Identified in the late 1990s by economist Diane Coyle1, the intangible assets of companies have grown since then, at the expense of tangible assets. The comparison of two companies with opposing business models, Essity and Adyen, illustrates the value conferred by intangibles: focused on tangible but trivial products for the former, drawing its potential from a unique technology, developed by visionary minds for the latter. Essity, a traditional Tempo handkerchief company, has experienced stable but modest growth of just 4% per year over 5 years. As for Adyen, a young company that is disrupting the established payments industry, it experienced a dizzying annual sales growth of 55% over the same period. With the digitization of society, it is companies dominated by technologies and ideas, or intangible assets, that create the most value.
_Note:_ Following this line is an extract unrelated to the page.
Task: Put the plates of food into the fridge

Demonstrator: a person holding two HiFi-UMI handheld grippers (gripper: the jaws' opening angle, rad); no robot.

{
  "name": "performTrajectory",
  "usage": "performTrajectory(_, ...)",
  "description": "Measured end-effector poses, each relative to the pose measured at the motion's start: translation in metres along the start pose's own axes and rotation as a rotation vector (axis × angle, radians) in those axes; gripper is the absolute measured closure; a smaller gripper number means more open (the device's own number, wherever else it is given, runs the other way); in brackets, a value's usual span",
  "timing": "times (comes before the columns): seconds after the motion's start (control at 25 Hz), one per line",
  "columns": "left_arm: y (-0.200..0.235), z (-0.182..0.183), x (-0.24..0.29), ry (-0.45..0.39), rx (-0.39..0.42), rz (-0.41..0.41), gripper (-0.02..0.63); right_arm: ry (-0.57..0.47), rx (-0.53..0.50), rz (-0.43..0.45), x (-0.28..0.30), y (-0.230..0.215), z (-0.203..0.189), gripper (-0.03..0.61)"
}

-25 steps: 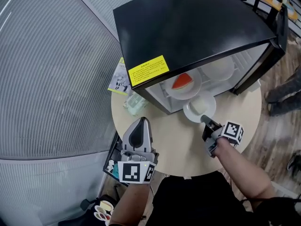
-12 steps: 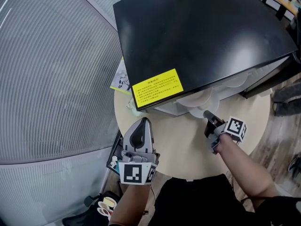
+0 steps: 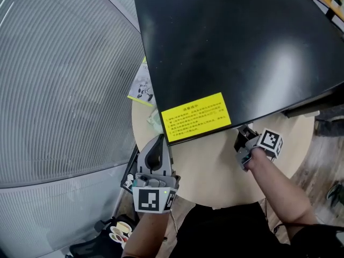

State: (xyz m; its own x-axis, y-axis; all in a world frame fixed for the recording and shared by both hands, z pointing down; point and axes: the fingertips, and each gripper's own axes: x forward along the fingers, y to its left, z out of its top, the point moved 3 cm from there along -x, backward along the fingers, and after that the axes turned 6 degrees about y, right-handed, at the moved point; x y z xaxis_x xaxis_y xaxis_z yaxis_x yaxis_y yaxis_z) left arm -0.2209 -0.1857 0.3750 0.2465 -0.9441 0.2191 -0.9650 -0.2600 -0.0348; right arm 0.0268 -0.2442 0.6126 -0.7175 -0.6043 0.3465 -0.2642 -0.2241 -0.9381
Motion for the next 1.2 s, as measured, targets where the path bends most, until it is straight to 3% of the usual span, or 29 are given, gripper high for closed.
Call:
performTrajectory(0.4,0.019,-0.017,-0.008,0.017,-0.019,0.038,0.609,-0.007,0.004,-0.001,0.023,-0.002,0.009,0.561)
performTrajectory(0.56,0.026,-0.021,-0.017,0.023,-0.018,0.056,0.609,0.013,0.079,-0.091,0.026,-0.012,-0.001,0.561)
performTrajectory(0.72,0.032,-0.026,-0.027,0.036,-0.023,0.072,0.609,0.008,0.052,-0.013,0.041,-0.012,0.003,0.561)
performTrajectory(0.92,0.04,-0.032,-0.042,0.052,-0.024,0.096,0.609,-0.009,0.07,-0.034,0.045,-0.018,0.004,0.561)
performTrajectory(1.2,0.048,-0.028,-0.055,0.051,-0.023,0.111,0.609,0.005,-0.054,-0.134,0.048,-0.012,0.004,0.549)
Quantify the value of the intangible

An intangible intensity index, made up of expenses for marketing, advertising and R&D, all linked to sales, makes it possible to estimate the value of intangibles. Applied to a portfolio of shares of thirty European companies, the Intangible Intensity Index produces evident results. First, the high intangible intensity appears to impart stability and reduce sales volatility (Figure 1). Indeed, of the ten companies whose sales are the most stable, most of them are active in sectors with high intangible intensity. Able to generate recurring revenue from the software for some, for others it is the strength of their brand that allows them to resist better.
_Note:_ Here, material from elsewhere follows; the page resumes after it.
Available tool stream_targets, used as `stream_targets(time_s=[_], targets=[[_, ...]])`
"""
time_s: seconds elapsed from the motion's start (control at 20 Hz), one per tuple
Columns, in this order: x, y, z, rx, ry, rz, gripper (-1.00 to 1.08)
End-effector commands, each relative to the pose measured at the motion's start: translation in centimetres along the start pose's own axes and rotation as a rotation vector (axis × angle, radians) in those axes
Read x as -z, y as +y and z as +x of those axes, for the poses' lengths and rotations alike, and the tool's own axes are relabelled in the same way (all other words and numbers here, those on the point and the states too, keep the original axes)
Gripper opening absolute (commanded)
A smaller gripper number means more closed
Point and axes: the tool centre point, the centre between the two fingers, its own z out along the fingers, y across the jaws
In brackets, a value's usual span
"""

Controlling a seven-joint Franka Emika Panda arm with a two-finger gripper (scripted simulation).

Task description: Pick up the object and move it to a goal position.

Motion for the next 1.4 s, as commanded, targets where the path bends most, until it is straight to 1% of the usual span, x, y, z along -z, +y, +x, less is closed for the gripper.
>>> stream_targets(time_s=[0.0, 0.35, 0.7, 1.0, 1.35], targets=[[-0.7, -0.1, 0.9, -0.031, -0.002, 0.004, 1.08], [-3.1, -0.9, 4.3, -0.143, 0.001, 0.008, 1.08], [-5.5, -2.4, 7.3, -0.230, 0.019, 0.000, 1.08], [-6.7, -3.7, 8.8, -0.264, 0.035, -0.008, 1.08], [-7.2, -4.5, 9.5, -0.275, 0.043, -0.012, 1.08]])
Second, intangible assets appear to increase sales (Figure 2 above). The companies that invest the most in intangible assets (R&D, patents, marketing) are those whose sales growth has been the highest in the last decade.

Implications for Active and Index Management

Too often obsessed with seeking short-term results, active managers must now evaluate the added value of qualitative factors and their medium- and long-term value creation potential, as well as the risks. A hefty one-time expense to support the brand, which would have made more than one analyst swoon, must now be seen as a confirmation of future growth. As for passive investors who build their exposure via style indices, this paradigm shift is not without its effects. As these indices are based on accounting data, they cannot adequately complement some intangible investments.

The uncertainty surrounding intangibles

For many investors, an intangible-intensive company like Adyen may be perceived as less predictable, more speculative, and therefore less investable. However, Essity, which appears to be more stable, is for its part exposed to other no less serious risks, such as obsolescence, the devaluation of its products or a strong sensitivity to the price of raw materials. Faced with the dematerialization of companies whose value increasingly derives from unquantifiable investments, it is essential that any asset manager is able to understand and evaluate the potential of a wide range of intangible assets in order to select companies with high added value . Incidentally, intangibles reduce volatility and identify companies with strong growth. In the future, intangible value will undoubtedly occupy a dominant place in the valuation of any company. It is now up to managers and analysts to grasp its complexity.

1 Coyle, D. The Weightless World, MIT Press, 1997.